SectionUpdated April 16, 2026

    FAR 28.303Insurance against loss of or damage to Government property.

    Plain-English Summary

    FAR 28.303 addresses insurance for loss of or damage to Government property when the Government requires or approves that coverage. It explains two acceptable ways to satisfy the requirement: a separate, specific insurance policy or coverage built into the contractor’s existing insurance program. The section also requires that the insurance policy disclose the Government’s interest in the property, so the insurer and all parties understand that the property is not solely the contractor’s. In practice, this provision matters whenever Government-furnished property, Government-owned property in the contractor’s possession, or other covered Government property is at risk and the contracting arrangement calls for insurance protection. Its purpose is to make sure the Government’s ownership interest is recognized and protected, while giving contractors flexibility in how they structure the coverage.

    Key Rules

    Coverage only when required or approved

    This section applies when the Government requires or approves insurance for loss of or damage to Government property. It does not itself create a blanket insurance requirement; the need for coverage comes from the contract or the Government’s approval under the related property-liability rules in FAR 45.104.

    Two acceptable coverage methods

    The required insurance may be provided either through a specific, separate policy or by including the risk in the contractor’s existing insurance policies. The rule gives contractors flexibility, as long as the chosen method actually covers the Government property risk.

    Government interest must be disclosed

    The insurance policy must disclose the Government’s interest in the property. This ensures the insurer is on notice that the property belongs to, or is otherwise protected for, the Government and helps avoid disputes over ownership, insurable interest, or claim handling.

    Policy language must match the risk

    The coverage arrangement should be written so the relevant Government property is clearly within the scope of the policy. If the contractor relies on an existing policy, the contractor must confirm that the policy terms, endorsements, and limits are sufficient for the Government property exposure.

    Responsibilities

    Contracting Officer

    Determine whether insurance for Government property is required or approved under the contract and related property-liability rules. Ensure the contract or approval clearly identifies the property and the coverage expectation, and verify that the contractor’s insurance arrangement discloses the Government’s interest.

    Contractor

    Obtain and maintain the required insurance coverage through either a separate policy or existing policies that include the risk. Make sure the policy language discloses the Government’s interest in the property and that the coverage is adequate for the property at risk.

    Insurer

    Issue coverage that recognizes the Government’s interest in the insured property when the policy is intended to cover Government property. Process claims and policy administration consistent with the disclosed ownership or insurable interest.

    Agency

    Apply the property-liability framework in FAR 45.104 when deciding whether insurance is needed and support contract administration to ensure Government property is properly protected.

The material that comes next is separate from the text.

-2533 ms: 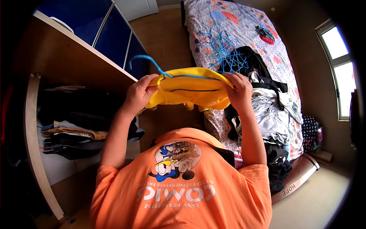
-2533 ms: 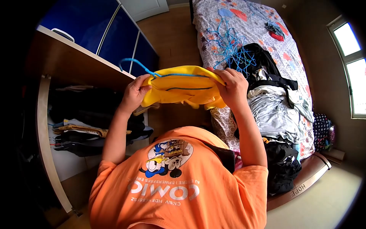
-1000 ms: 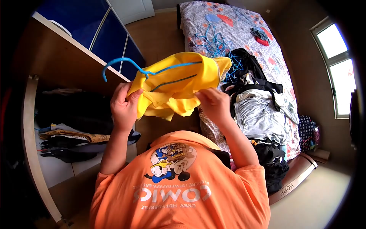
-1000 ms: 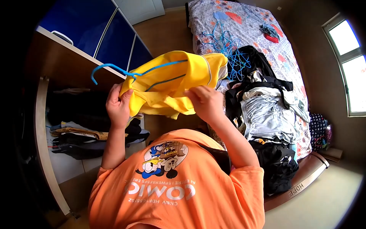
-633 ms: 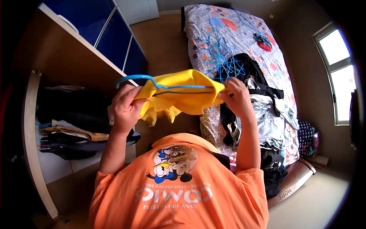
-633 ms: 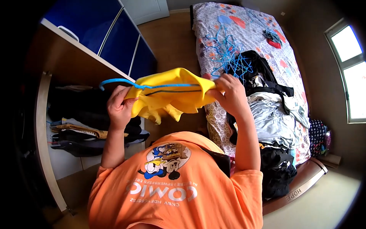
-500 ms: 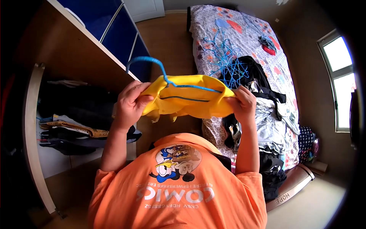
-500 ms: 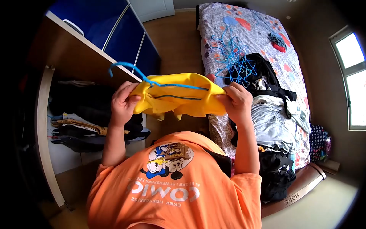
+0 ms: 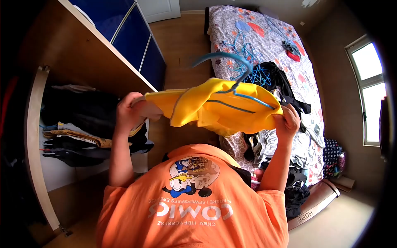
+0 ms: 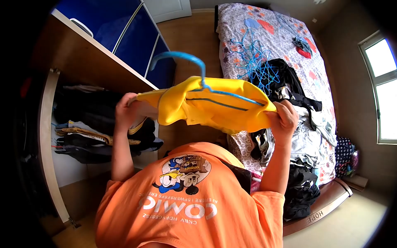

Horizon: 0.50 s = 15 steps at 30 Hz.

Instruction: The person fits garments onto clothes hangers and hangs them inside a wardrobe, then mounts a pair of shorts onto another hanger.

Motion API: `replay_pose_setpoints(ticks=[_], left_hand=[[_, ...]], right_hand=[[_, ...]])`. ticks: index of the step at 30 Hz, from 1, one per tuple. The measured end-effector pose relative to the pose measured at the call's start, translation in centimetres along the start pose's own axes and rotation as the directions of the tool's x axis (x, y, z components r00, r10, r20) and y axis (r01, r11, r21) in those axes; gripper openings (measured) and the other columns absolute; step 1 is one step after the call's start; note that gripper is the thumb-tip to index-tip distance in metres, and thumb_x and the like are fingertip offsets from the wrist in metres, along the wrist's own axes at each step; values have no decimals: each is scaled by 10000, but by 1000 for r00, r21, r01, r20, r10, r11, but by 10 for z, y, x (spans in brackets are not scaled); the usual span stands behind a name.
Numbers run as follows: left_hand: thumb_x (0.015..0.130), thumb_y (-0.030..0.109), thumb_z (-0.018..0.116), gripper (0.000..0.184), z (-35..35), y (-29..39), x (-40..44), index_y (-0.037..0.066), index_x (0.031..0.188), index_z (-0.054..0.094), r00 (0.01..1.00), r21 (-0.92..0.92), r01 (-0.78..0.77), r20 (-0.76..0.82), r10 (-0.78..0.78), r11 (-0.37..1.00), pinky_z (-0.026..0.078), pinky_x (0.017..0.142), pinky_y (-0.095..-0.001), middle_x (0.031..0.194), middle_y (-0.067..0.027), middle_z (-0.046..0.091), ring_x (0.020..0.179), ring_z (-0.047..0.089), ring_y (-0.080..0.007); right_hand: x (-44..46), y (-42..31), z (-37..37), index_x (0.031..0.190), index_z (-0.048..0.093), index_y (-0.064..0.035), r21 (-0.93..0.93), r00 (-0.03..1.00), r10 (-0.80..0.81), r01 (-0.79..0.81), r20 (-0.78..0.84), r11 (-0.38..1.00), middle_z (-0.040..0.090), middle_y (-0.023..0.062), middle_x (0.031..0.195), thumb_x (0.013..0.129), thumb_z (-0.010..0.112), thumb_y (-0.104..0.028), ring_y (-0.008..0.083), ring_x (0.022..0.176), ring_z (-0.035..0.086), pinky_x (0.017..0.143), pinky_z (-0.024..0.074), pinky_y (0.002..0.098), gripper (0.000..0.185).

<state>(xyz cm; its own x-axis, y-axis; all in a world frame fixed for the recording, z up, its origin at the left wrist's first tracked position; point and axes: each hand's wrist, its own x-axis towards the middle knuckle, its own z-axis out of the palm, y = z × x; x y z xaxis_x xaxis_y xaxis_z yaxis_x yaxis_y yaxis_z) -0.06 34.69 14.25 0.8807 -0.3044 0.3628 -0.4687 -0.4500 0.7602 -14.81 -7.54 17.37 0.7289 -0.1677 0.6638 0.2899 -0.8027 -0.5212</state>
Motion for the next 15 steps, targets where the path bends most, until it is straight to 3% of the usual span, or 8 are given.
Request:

    Practical Implications

    1

    Contractors should not assume their standard commercial property policy automatically covers Government-owned or Government-furnished property; the policy must actually include the risk and disclose the Government’s interest.

    2

    A common pitfall is failing to add an endorsement or notice identifying the Government’s interest, which can create claim disputes or coverage gaps after a loss.

    3

    Contracting officers should confirm that the insurance arrangement is not just nominally in place, but actually aligned with the property type, location, and risk exposure.

    4

    If the contractor uses existing policies, it should review exclusions, deductibles, sublimits, and notice requirements carefully, because those terms can leave the Government underprotected.

    5

    This section is brief, but it is important because it connects contract property responsibility with insurance administration and helps prevent avoidable losses from becoming uninsured losses.

    Official Regulatory Text

    When the Government requires or approves insurance to cover loss of or damage to Government property (see 45.104 , Responsibility and liability for Government property), it may be provided by specific insurance policies or by inclusion of the risks in the contractor’s existing policies. The policies shall disclose the Government’s interest in the property.